Task prompt ::
The expected output is each line below containing "plastic", copied in full.

Data items:
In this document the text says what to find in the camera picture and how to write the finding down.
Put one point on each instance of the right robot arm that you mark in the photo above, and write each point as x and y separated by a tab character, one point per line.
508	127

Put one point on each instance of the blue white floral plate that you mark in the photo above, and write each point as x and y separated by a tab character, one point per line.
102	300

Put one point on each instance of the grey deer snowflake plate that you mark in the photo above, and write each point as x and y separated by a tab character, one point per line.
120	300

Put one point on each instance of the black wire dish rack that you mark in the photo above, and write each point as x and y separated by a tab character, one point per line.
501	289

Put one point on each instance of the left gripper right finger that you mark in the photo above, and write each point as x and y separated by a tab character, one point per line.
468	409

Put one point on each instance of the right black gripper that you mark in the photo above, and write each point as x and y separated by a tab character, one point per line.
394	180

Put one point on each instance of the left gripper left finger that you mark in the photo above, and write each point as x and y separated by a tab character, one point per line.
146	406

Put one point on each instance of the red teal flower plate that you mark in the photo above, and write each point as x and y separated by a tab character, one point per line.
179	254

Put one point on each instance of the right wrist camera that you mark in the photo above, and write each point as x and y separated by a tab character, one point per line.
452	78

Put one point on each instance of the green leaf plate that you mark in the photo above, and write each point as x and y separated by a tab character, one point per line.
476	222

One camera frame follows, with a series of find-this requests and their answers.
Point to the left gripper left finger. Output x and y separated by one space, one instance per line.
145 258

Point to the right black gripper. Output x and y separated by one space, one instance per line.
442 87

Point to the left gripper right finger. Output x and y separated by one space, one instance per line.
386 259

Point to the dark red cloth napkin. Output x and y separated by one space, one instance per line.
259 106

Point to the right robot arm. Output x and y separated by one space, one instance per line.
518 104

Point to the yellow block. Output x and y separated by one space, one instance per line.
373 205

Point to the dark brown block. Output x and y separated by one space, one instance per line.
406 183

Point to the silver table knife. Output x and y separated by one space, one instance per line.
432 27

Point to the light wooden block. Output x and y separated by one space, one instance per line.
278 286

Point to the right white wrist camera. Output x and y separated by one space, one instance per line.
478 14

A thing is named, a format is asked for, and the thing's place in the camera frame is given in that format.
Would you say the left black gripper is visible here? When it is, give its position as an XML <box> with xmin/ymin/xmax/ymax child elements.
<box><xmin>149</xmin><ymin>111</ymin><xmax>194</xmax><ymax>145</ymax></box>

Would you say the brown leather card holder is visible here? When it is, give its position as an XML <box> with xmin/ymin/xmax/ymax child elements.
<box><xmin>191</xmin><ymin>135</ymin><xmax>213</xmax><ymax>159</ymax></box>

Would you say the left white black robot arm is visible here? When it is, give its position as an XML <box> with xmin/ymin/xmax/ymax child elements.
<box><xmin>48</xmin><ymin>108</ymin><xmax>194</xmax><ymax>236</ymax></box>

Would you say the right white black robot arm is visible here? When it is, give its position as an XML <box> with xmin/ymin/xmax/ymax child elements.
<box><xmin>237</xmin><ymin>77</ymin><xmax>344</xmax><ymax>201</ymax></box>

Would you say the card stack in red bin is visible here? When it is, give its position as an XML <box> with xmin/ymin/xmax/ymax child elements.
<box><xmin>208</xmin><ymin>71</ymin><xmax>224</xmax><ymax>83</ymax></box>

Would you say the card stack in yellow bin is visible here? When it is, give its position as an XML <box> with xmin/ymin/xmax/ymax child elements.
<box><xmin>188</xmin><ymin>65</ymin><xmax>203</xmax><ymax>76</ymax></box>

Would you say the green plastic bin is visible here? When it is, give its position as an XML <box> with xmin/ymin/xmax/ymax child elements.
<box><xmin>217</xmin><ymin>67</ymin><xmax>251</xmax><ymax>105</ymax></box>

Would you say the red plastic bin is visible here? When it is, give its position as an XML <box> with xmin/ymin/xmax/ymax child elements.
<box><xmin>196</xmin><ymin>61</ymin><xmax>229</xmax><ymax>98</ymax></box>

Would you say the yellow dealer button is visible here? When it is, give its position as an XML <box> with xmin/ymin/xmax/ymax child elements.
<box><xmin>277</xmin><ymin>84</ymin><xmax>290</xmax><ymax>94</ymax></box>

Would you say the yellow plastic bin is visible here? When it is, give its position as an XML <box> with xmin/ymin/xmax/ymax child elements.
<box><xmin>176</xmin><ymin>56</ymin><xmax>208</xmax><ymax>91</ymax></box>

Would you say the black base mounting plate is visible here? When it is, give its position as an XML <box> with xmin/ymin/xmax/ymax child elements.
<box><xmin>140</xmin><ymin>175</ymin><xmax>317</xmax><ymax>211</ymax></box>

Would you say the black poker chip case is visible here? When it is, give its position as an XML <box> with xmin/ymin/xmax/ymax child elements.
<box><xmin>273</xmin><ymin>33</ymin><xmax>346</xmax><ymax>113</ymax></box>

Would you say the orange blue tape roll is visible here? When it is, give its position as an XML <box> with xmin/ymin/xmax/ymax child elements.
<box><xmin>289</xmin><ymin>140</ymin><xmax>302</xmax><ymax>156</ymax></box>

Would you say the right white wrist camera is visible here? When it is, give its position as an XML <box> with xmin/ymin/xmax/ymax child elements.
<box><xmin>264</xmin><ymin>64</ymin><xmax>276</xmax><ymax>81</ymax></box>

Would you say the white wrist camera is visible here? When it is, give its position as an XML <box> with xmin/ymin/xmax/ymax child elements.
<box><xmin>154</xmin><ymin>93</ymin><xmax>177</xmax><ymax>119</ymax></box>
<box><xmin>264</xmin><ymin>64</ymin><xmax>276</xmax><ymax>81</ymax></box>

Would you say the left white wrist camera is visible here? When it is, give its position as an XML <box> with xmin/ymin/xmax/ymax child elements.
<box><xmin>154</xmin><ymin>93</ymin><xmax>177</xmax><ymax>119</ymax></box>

Result ::
Would you say the green plastic bin is visible here? When it is, give its position as an XML <box> with xmin/ymin/xmax/ymax child elements.
Would you say the red plastic bin is visible here? When it is, give its position as an XML <box> with xmin/ymin/xmax/ymax child elements.
Would you say the yellow plastic bin is visible here? When it is, give its position as an XML <box> with xmin/ymin/xmax/ymax child elements.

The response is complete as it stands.